» ABOUT THIS EXERCISE:
Reproduce only the lines below from the line containing "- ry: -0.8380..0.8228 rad" to the line containing "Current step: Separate", exactly as written, with both end lines kept. Omit the pictures.

» SUPPLIED DATA:
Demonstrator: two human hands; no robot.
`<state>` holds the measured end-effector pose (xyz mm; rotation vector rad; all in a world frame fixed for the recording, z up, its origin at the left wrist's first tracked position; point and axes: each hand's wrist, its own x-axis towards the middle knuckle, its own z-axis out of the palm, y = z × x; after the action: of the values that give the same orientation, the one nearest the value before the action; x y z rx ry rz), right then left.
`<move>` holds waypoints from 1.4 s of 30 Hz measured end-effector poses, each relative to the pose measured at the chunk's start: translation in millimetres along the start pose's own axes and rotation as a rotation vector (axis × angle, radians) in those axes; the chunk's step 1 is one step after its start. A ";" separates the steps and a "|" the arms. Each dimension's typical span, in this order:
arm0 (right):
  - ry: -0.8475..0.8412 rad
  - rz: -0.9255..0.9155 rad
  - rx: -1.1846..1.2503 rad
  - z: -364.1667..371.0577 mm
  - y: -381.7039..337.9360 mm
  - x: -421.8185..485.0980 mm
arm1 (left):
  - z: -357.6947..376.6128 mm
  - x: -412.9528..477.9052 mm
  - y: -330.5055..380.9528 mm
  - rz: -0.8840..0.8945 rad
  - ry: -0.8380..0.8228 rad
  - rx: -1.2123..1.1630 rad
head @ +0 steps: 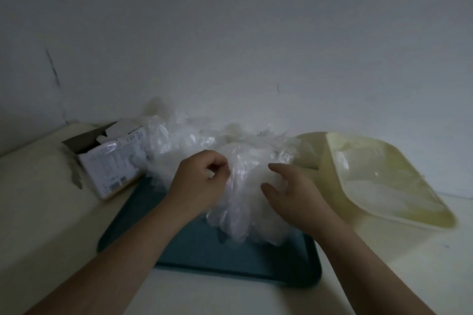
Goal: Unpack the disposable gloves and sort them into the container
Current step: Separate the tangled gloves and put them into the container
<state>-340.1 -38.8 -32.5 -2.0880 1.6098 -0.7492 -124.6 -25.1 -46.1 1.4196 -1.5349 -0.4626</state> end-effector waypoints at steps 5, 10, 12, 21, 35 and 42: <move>0.368 -0.135 0.397 1.6 -26.8 5.4 | -25.2 15.9 22.6 -0.199 0.048 -0.544; -0.012 0.087 0.856 6.5 -45.3 24.2 | -41.8 18.3 37.8 -0.372 -0.108 -1.223; -0.169 0.161 1.030 10.3 -48.1 31.1 | -41.4 16.8 31.8 -0.384 -0.162 -1.285; 0.016 0.061 1.068 -7.8 -37.5 35.5 | -31.8 19.6 2.6 -0.471 -0.148 -1.137; -0.004 -0.021 0.544 -32.1 -20.2 32.4 | 3.9 4.4 -24.7 0.377 -0.372 0.370; -0.109 -0.094 0.297 -33.8 -28.6 27.6 | -4.2 10.7 -29.7 0.242 -0.229 0.310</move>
<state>-334.4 -57.8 15.8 -1.9619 1.2648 -0.8343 -103.3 -41.0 -63.7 1.4224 -2.0043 -0.2526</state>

» OUTPUT OF THE TASK:
  - ry: -0.8380..0.8228 rad
  - rx: -1.2123..1.1630 rad
head @ +0 steps: 
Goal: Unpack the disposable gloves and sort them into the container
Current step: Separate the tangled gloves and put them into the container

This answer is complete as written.